The Coming Revolution on Your Desktop--From Personal Computers to Personal Fabrication

by Neil Gershenfeld

Pub Date: April 1st, 2005
ISBN: 0-465-02745-8
Publisher: Basic Books

The director of MIT’s Center for Bits and Atoms takes a captivating look at the future of invention, positing a world in which the home fabrication system is as ubiquitous as the home computer.
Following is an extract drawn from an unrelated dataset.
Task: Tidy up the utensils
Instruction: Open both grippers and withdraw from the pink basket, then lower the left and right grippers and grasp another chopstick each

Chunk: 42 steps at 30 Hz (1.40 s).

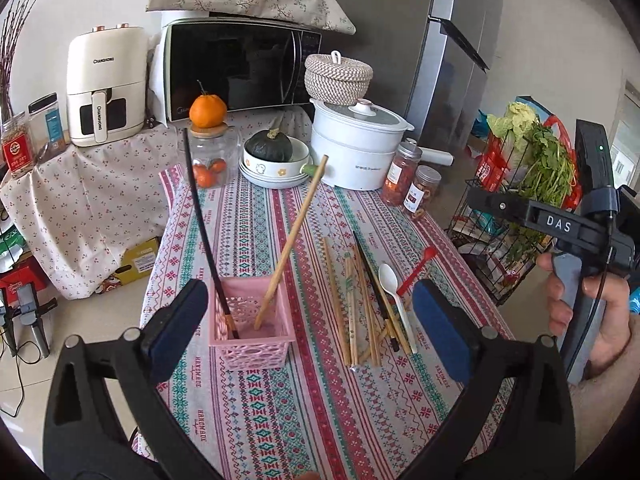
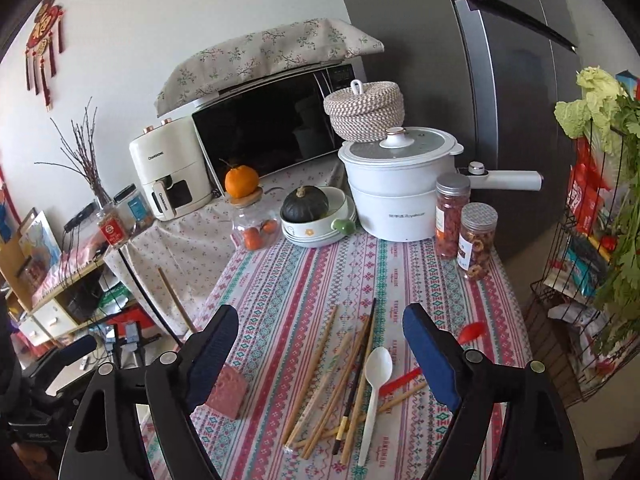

The concept of personal fabrication can be a bit heady and difficult to grasp, so Gershenfeld turns to something more familiar. On Star Trek: The Next Generation, crew members frequently employ the replicator, a machine that puts together molecules to create whatever they want—Captain Picard’s mug of tea, for example. These days, making just about anything right here on Earth is nearly that simple, the author tells us. To illustrate, he discusses the projects he’s witnessed over the past seven years in “fab labs” (fabrication labs) around the world. These include a bag that collects and replays screams, a computer interface for parrots that can be controlled by a bird’s beak, a personalized bike frame, a cow-powered generator, and on and on. Gershenfeld organizes his text around methods of creation: addition, subtraction, description, computation and more. Each section describes the tools on the market today that work using these basic principles, including laser cutters, injection molders, three-dimensional scanners and even LEGO “bricks” that incorporate microchips. Since the author is describing people and projects that actually exist, rather than a fantastical vision of a utopian someday, his central contention is mightily convincing. A couple of obvious limits to personal fabrication are, of course, the scale and price of tools on the market; most people don’t have the space or money for their own waterjet cutter. Gershenfeld, however, makes a powerful, persuasive analogy to illustrate where he thinks personal fabrication is headed, comparing it to the paradigm-altering evolution of the mainframe computer into the PC.

Accessible, inspiring and wonderfully human: sure to spark the imagination.